_REQUIREMENT:_ Omit the images. Copy each entry word for word.

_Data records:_
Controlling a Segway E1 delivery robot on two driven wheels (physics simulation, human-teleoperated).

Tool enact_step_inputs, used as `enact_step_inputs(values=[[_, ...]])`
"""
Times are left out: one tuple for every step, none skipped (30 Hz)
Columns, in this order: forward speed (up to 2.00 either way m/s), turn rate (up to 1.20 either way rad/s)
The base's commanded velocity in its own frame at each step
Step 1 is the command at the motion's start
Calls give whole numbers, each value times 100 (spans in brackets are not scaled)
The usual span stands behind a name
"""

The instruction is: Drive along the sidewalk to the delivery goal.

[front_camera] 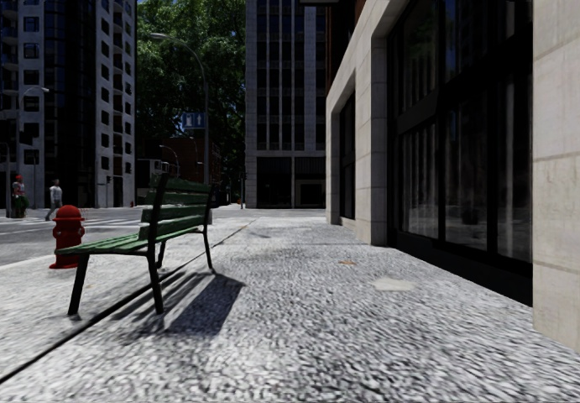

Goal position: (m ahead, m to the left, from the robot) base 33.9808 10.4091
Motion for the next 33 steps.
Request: enact_step_inputs(values=[[199, 0], [199, 0], [199, 0], [199, 0], [199, 0], [199, 0], [199, 0], [199, 0], [199, 0], [199, 0], [199, 0], [199, 0], [199, 0], [199, 0], [199, 0], [199, 0], [199, 0], [199, 0], [199, 0], [199, 0], [199, 0], [199, 0], [199, 0], [199, 0], [199, 0], [199, 0], [199, 0], [199, 0], [199, 0], [199, 0], [199, 0], [199, 0], [199, 0]])
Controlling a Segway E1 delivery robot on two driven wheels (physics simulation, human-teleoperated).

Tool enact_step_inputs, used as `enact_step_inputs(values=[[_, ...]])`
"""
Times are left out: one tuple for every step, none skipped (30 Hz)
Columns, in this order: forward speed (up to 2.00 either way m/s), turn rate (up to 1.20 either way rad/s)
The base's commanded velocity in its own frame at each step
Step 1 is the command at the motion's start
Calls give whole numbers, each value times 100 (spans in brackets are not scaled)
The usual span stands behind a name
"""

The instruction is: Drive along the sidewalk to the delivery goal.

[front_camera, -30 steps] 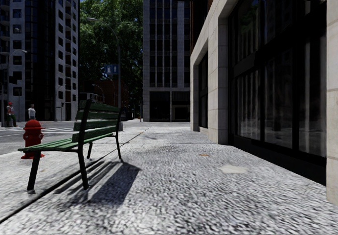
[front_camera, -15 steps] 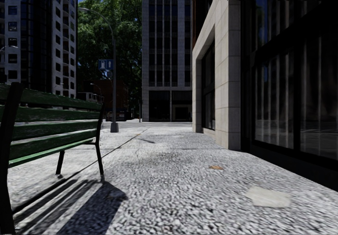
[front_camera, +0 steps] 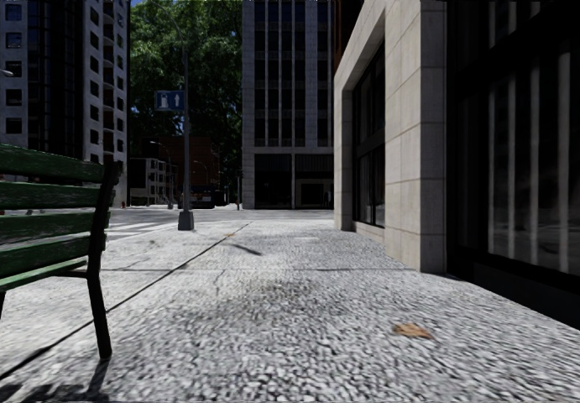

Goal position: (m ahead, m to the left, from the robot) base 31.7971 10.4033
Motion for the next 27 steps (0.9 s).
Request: enact_step_inputs(values=[[199, 0], [199, 0], [199, 0], [199, 0], [199, 0], [199, 0], [199, 0], [199, 0], [199, 0], [199, 0], [199, 0], [199, 0], [199, 0], [199, 0], [199, 0], [199, 0], [199, 0], [199, 0], [199, 0], [199, 0], [199, 0], [199, 0], [199, 0], [199, 0], [199, 0], [199, 0], [199, 0]])
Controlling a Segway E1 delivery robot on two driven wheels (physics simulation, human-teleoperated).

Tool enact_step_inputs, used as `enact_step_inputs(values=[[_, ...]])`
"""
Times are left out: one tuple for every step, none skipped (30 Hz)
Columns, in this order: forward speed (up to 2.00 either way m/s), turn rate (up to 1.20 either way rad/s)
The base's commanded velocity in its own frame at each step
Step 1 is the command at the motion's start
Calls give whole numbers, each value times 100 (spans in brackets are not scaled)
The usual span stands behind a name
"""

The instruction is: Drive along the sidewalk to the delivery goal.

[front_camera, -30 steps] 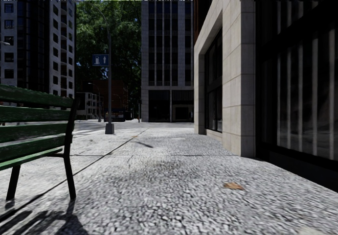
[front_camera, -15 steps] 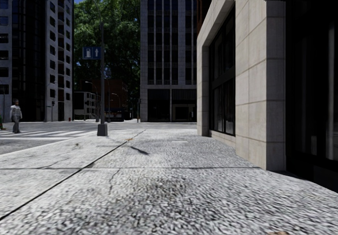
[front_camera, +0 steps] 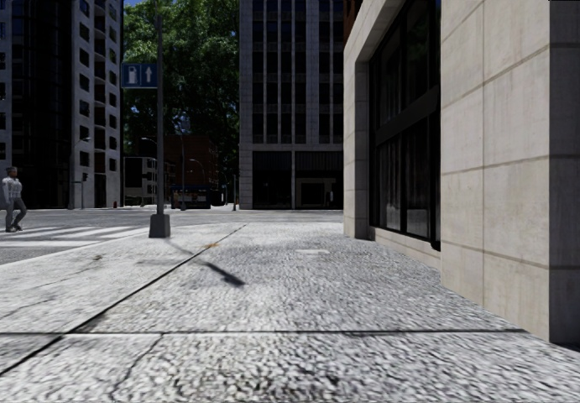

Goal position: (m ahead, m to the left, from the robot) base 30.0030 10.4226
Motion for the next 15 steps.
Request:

_WORKED SOLUTION:_
Controlling a Segway E1 delivery robot on two driven wheels (physics simulation, human-teleoperated).

Tool enact_step_inputs, used as `enact_step_inputs(values=[[_, ...]])`
"""
Times are left out: one tuple for every step, none skipped (30 Hz)
Columns, in this order: forward speed (up to 2.00 either way m/s), turn rate (up to 1.20 either way rad/s)
The base's commanded velocity in its own frame at each step
Step 1 is the command at the motion's start
Calls give whole numbers, each value times 100 (spans in brackets are not scaled)
The usual span stands behind a name
"""

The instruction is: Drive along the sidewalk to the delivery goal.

[front_camera] 

Goal position: (m ahead, m to the left, from the robot) base 33.9808 10.4091
Motion for the next 33 steps.
Request: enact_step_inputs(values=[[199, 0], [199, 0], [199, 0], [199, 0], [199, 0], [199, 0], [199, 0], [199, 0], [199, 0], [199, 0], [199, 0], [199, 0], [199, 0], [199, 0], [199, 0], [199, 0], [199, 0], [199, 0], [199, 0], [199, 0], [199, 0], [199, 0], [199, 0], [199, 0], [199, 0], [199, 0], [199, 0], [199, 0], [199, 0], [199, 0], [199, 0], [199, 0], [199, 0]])
Controlling a Segway E1 delivery robot on two driven wheels (physics simulation, human-teleoperated).

Tool enact_step_inputs, used as `enact_step_inputs(values=[[_, ...]])`
"""
Times are left out: one tuple for every step, none skipped (30 Hz)
Columns, in this order: forward speed (up to 2.00 either way m/s), turn rate (up to 1.20 either way rad/s)
The base's commanded velocity in its own frame at each step
Step 1 is the command at the motion's start
Calls give whole numbers, each value times 100 (spans in brackets are not scaled)
The usual span stands behind a name
"""

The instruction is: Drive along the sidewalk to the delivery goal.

[front_camera, -30 steps] 
[front_camera, -15 steps] 
[front_camera, +0 steps] 

Goal position: (m ahead, m to the left, from the robot) base 31.7971 10.4033
Motion for the next 27 steps (0.9 s).
Request: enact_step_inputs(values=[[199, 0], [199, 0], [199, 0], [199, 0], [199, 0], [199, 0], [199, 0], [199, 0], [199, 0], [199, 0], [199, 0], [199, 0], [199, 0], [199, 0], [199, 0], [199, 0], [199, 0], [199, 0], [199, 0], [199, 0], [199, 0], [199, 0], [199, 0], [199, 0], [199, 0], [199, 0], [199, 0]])
Controlling a Segway E1 delivery robot on two driven wheels (physics simulation, human-teleoperated).

Tool enact_step_inputs, used as `enact_step_inputs(values=[[_, ...]])`
"""
Times are left out: one tuple for every step, none skipped (30 Hz)
Columns, in this order: forward speed (up to 2.00 either way m/s), turn rate (up to 1.20 either way rad/s)
The base's commanded velocity in its own frame at each step
Step 1 is the command at the motion's start
Calls give whole numbers, each value times 100 (spans in brackets are not scaled)
The usual span stands behind a name
"""

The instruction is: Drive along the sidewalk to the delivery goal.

[front_camera, -30 steps] 
[front_camera, -15 steps] 
[front_camera, +0 steps] 

Goal position: (m ahead, m to the left, from the robot) base 30.0030 10.4226
Motion for the next 15 steps.
Request:

The exercise asks for nothing more.